1890’DAN 2016’YA, KRISTIANIA’DAN İSTANBUL’A, ROMANDAN OYUNA…

‘Açlık’, Knut Hamsun’un 1890 tarihinde yayımlanan ve 1920 Nobel Edebiyat Ödülü’nü alan kült romanı. (Hamsun’un Nazi Almanyası’na duyduğu sevgiyi ve kitaplarının Norveçliler tarafından bahçelerde yakıldığını paranteze alıp şimdilik bir tarafa koyalım). Bilindiği üzere roman, Hamsun’un öz yaşamından kesitler içeriyor. Tıpkı Hamsun gibi, romanın Andreas Tangen’i de, yazar olmak ve yazılarını yayımlatmak amacıyla, daha doğrusu hayaliyle, Kristiania’ya geliyor. Ancak şansının yaver gittiği birkaç seferi saymazsak, bu hayali suya düşüyor ve Andreas kendisini zihninin, bedeninin yanı sıra gururunun ve ahlâkının sınandığı bir açlık ve sefalet içinde debelenirken buluyor. Sarı Sandalye, böylesi bir debelenmenin anlatıldığı ve Behçet Necatigil’in nefis çevirisiyle Türkçeye kazandırmış olduğu bu zor romanı, “kolektif bir çalışmayla, sahne üstünde doğaçlamalarla” oyunlaştırmış. Ekip, romanı oyun metnine çevirmediklerini, “sahnelerin hepsini ayakta, romanın hissettirdiklerini doğaçlayarak” ortaya çıkardıklarını söylüyor. Başka bir deyişle, Açlık, rejisinden (Doğa Nalbantoğlu ve İdil Sarban) dekor-kostüm tasarımına (İlayda Kular), ışık tasarımından (Ufuk Karagöz ve Doğa Nalbantoğlu) ‘dış göz’e (Ufuk Karagöz ve Mithat Ozan Küren) yaratıcı bir ortak çalışmanın ürünü.

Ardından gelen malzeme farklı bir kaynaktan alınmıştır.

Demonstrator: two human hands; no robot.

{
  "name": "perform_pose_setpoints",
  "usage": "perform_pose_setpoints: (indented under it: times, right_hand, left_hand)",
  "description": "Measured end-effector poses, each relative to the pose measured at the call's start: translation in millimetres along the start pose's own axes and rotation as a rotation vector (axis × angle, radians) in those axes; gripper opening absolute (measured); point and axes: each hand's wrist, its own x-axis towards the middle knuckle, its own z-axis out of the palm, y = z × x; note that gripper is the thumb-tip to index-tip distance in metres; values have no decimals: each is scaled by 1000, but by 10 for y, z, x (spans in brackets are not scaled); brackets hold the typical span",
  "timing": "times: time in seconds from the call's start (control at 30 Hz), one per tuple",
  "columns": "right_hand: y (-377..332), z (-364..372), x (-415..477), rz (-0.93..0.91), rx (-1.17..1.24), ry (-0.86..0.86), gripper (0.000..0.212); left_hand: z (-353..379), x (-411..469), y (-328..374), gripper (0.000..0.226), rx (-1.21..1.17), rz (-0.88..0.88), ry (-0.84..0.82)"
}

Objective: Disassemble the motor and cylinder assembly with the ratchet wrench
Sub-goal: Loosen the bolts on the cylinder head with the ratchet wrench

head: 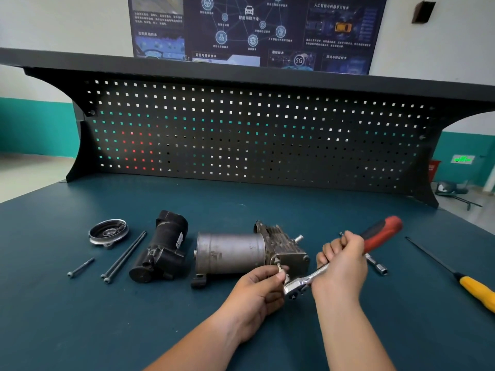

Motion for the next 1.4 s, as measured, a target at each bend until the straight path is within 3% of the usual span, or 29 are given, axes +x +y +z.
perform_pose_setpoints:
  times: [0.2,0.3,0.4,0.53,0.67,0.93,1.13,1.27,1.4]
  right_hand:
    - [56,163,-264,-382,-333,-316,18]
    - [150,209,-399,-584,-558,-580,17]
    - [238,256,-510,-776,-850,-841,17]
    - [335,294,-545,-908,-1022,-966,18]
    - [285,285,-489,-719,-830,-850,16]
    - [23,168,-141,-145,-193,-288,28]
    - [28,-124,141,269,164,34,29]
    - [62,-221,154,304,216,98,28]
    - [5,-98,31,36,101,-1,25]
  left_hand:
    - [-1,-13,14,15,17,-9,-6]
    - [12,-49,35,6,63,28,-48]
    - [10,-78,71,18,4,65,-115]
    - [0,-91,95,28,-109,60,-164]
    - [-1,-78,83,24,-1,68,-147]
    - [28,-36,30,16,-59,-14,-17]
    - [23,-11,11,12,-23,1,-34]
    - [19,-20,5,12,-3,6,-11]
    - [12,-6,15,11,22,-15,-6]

Andreas Tangen’in çok katmanlı, hem soyut, hem son derece somut çırpınışları, Sarı Sandalye oyuncularının, sahnenin adım atılmadık tek bir nokta bırakmadıkları, temposu hiç düşmeyen dinamik bir performansla aktarılıyor seyircilere. Nasıl ki roman insanda acı bir açlık duygusu uyandırıyorsa, Sarı Sandalye’nin müthiş performansı da seyirciye boş bir midenin ve giderek kuraklaşan bir ruhun açlık acısını hissettirmeyi başarıyor. Bununla da kalmıyor, dört kişi kâh ‘bir’ Andreas Tangen oluyor, kâh onu parçalara bölüyor, kâh onu çevreleyen –ve parasının olmadığı müddetçe asla içine almayan, sürekli kusup püskürten– acımasız kentin kimi yufka, çoğunluğuysa kaskatı yürekli kalabalıklarına dönüşüyor. Bu zorlu bölünme ve birleşme kurgusu bir saniye bir kopmadan, dağılmadan devam ediyor. Bir buçuk saatin sonuna gelindiğindeyse, zihnen ve ruhen doymuş ama bir yandan da o kekremsi açlık içinde buluyoruz kendimizi. Dipsiz gözüken bir doymak bilmezliğin insanı sadece maddi olarak değil, ruhen de aç ve sefil bıraktığı bu zamanlarda, Açlık hayatımızın farklı yanlarına temas eden, kaçırılmaması gereken bir oyun.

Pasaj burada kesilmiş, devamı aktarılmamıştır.